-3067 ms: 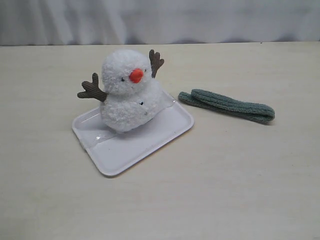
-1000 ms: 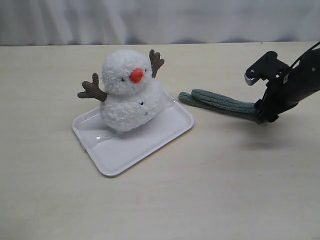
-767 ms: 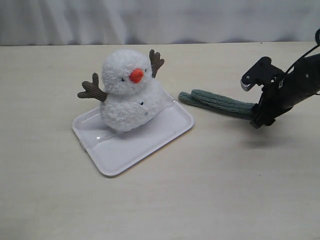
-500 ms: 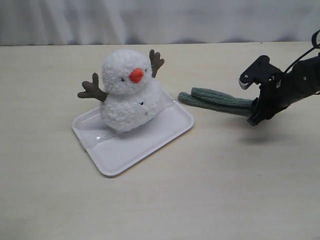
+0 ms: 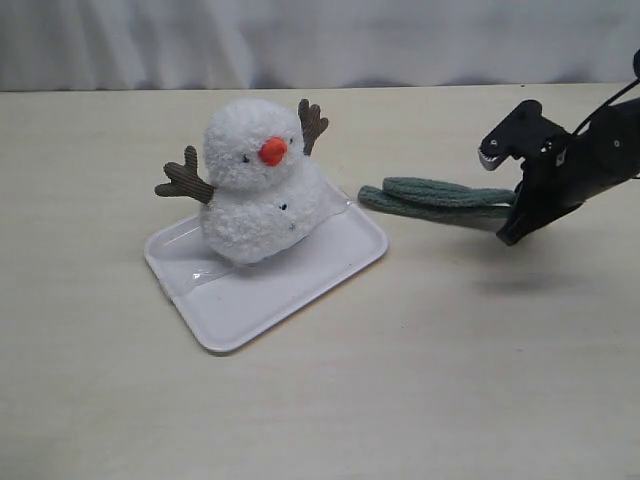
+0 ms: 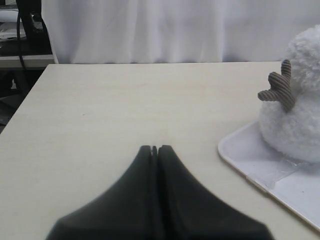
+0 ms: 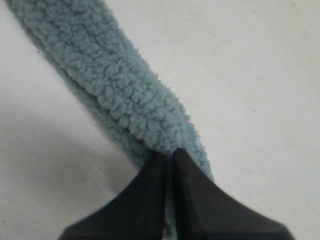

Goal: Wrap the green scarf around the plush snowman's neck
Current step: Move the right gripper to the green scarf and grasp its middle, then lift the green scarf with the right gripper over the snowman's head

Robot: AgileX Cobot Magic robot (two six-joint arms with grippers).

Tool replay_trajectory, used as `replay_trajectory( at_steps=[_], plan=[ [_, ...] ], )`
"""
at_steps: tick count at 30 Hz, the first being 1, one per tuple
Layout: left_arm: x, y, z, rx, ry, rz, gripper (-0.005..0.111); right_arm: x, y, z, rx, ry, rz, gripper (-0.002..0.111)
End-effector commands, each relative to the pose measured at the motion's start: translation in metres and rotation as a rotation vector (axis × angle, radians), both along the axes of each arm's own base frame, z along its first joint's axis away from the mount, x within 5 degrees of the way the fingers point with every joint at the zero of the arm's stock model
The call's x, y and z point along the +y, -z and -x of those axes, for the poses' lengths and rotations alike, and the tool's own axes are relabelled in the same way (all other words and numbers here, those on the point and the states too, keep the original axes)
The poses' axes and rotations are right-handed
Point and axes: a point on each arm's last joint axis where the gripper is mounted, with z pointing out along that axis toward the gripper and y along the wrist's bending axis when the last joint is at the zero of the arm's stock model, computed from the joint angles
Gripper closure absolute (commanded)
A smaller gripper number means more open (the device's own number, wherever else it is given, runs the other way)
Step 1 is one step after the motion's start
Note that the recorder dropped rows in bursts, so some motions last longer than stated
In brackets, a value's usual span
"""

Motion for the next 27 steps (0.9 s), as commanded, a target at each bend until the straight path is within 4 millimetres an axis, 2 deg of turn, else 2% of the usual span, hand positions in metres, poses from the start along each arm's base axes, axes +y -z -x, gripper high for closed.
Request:
replay_trajectory(
  at_steps=[1, 3, 6, 14, 23, 27],
  plan=[
    [0.0, 0.0, 0.0, -0.013, -0.003, 0.008, 0.107, 0.026, -0.033, 0.003, -0.082, -0.064, -0.012, 0.104],
    [0.0, 0.0, 0.0, -0.013, -0.003, 0.008, 0.107, 0.04, -0.054, 0.009, -0.138, -0.107, -0.014, 0.104],
    [0.0, 0.0, 0.0, -0.013, -0.003, 0.008, 0.107, 0.049, -0.086, 0.02, -0.204, -0.133, -0.02, 0.104],
    [0.0, 0.0, 0.0, -0.013, -0.003, 0.008, 0.107, 0.043, -0.152, 0.053, -0.311, -0.071, -0.093, 0.104],
    [0.0, 0.0, 0.0, -0.013, -0.003, 0.008, 0.107, 0.041, -0.248, 0.096, -0.492, -0.017, -0.28, 0.104],
    [0.0, 0.0, 0.0, -0.013, -0.003, 0.008, 0.107, 0.046, -0.278, 0.12, -0.524, -0.114, -0.335, 0.104]
  ],
)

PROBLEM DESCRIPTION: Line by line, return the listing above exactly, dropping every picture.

ANSWER BELOW:
-3067 ms: 
-1000 ms: 
-767 ms: 
-500 ms: 
+0 ms: 
+0 ms: 
+0 ms: 

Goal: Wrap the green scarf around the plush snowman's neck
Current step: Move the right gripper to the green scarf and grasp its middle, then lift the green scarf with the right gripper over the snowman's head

Robot: AgileX Cobot Magic robot (two six-joint arms with grippers).

Tool replay_trajectory, used as `replay_trajectory( at_steps=[_], plan=[ [_, ...] ], )`
"""
at_steps: tick count at 30 Hz, the first being 1, one per tuple
Layout: left_arm: x, y, z, rx, ry, rz, gripper (-0.005..0.111); right_arm: x, y, z, rx, ry, rz, gripper (-0.002..0.111)
End-effector commands, each relative to the pose measured at the motion's start: translation in metres and rotation as a rotation vector (axis × angle, radians), both along the axes of each arm's own base frame, z along its first joint's axis away from the mount, x within 5 degrees of the way the fingers point with every joint at the zero of the arm's stock model
The call's x, y and z point along the +y, -z and -x of those axes, for the poses' lengths and rotations alike, and the tool's own axes are relabelled in the same way (all other words and numbers here, those on the point and the states too, keep the original axes)
The poses' axes and rotations are right-handed
Point and axes: a point on each arm's last joint axis where the gripper is mounted, with z pointing out along that axis toward the gripper and y along the wrist's bending axis when the last joint is at the zero of the arm's stock model, computed from the joint angles
Gripper closure absolute (commanded)
A smaller gripper number means more open (the device's own number, wherever else it is given, runs the other way)
Step 1 is one step after the motion's start
Note that the recorder dropped rows in bursts, so some motions last longer than stated
In brackets, a value's usual span
"""

Motion for the next 27 steps (0.9 s), as commanded, a target at each bend until the straight path is within 4 millimetres an axis, 2 deg of turn, else 2% of the usual span, hand positions in metres, poses from the start along each arm's base axes, axes +y -z -x, gripper high for closed.
Request:
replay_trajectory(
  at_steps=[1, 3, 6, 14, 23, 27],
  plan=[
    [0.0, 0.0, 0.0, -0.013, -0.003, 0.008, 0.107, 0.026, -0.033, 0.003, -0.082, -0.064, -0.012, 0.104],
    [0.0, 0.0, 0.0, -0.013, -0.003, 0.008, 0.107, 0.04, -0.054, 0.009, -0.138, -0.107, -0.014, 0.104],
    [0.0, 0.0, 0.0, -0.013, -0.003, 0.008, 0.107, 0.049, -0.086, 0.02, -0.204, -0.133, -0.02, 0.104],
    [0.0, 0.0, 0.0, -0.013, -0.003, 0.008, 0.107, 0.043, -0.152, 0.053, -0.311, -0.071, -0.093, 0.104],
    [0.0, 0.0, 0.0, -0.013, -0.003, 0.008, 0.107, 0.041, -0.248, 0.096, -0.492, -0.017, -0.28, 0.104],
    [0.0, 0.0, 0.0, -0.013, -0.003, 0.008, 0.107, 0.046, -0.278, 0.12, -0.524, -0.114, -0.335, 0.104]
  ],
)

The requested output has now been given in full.